RSA Security has refuted reports that it signed a $10 million contract with the NSA to use the questioned Dual Elliptic Curve algorithm as the default pseudorandom number generator in its products.
Written by Chris Duckett, Contributor

EMC-owned RSA Security has denied reports that the company had entered into secret contracts with the NSA worth $10 million to use the flaws Dual Elliptic Curve Deterministic Random Bit Generator (Dual_EC_DRBG) as the default pseudorandom number generator for the company's encryptions products.

Over the weekend, sources told Reuters that as part of the US National Security Agency's (NSA) efforts to promote Dual_EC_DRBG, the use of the algorithm by RSA allowed the agency to point to its usage within government to help push for its inclusion in the National Institute of Standards and Technology's Recommendation for Random Number Generation Using Deterministic Random Bit Generators (PDF).

"Recent press coverage has asserted that RSA entered into a 'secret contract' with the NSA to incorporate a known flawed random number generator into its BSAFE encryption libraries. We categorically deny this allegation," RSA responded today in a blog post.

RSA said it made the decision to use Dual_EC_DRBG as the default in 2004, and that the algorithm was only one of a number of algorithms available to its users.

"RSA, as a security company, never divulges details of customer engagements, but we also categorically state that we have never entered into any contract or engaged in any project with the intention of weakening RSA's products, or introducing potential 'backdoors' into our products for anyone's use," the company said.

Dual_EC_DRBG has been under fire as a questionable cryptographic algorithm for much of its existence. In November 2007, security expert Bruce Schneier detailed the flaws in the algorithm's use of secret constants.

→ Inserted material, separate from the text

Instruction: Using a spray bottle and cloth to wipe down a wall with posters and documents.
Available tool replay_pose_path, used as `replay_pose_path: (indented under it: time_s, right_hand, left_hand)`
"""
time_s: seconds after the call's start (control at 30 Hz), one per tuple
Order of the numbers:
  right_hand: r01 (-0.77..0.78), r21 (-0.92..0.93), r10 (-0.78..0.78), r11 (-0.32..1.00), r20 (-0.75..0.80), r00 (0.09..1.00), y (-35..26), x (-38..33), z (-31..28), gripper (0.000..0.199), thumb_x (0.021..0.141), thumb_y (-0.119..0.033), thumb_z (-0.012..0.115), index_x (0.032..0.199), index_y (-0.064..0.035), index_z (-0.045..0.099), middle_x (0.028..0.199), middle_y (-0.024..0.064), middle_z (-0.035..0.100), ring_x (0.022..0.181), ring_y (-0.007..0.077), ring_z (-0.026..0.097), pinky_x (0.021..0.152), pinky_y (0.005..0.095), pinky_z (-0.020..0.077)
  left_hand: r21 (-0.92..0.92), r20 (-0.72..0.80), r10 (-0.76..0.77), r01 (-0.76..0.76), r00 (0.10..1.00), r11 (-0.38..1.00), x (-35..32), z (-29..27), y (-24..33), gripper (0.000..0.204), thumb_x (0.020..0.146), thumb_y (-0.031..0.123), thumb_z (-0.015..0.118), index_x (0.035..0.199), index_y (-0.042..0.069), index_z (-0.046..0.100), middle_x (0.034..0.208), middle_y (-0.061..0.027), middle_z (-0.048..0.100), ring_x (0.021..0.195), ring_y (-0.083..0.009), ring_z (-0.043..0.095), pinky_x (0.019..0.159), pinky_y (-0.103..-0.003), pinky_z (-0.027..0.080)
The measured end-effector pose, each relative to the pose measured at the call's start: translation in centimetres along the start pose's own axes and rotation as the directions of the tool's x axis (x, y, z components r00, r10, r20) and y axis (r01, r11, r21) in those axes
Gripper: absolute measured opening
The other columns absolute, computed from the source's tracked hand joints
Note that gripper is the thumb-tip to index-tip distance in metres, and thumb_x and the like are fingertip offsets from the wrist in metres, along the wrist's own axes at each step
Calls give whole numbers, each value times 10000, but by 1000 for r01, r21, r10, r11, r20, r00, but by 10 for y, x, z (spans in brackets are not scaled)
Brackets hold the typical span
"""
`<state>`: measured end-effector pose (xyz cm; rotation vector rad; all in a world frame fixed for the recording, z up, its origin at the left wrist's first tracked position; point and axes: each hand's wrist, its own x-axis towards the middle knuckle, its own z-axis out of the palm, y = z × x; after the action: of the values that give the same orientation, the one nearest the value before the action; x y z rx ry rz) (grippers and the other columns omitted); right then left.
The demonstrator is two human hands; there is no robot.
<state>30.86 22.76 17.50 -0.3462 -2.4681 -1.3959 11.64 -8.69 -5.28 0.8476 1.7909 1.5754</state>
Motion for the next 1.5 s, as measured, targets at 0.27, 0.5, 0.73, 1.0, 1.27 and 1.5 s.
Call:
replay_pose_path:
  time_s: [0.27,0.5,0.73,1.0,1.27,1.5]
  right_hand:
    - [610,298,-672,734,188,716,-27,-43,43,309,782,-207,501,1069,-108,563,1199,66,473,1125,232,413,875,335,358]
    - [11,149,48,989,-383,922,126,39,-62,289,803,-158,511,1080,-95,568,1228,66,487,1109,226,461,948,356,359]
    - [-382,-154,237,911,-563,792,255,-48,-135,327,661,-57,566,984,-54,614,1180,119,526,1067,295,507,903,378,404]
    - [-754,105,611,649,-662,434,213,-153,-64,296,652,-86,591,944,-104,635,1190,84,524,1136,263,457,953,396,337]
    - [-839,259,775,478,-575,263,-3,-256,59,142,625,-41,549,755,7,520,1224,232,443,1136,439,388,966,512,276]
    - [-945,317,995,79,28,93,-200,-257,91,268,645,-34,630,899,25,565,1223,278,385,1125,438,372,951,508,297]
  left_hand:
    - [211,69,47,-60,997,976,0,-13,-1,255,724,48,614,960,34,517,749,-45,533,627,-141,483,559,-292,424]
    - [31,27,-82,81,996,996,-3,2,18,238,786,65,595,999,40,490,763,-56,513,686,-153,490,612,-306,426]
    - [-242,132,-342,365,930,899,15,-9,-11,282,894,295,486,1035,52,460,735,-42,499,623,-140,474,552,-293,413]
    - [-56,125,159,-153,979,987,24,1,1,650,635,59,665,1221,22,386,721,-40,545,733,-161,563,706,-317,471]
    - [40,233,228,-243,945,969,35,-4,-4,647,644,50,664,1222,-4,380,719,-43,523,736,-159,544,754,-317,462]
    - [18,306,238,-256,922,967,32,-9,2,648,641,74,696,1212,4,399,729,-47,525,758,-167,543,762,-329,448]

"If you know the secret numbers, you can predict the output of the random number generator after collecting just 32 bytes of its output," Schneier wrote.

"To put that in real terms, you only need to monitor one TLS internet encryption connection in order to crack the security of that protocol. If you know the secret numbers, you can completely break any instantiation of Dual_EC_DRBG."

In September, the National Institute of Standards and Technology (NIST) recommended against the use (PDF) of Dual_EC_DRBG. Following that recommendation, RSA did the same. Memos from the documents released by Edward Snowden, and seen by The New York Times, said that Dual_EC_DRBG contained a backdoor for the NSA.

RSA was acquired by EMC for $2.1 billion in 2006.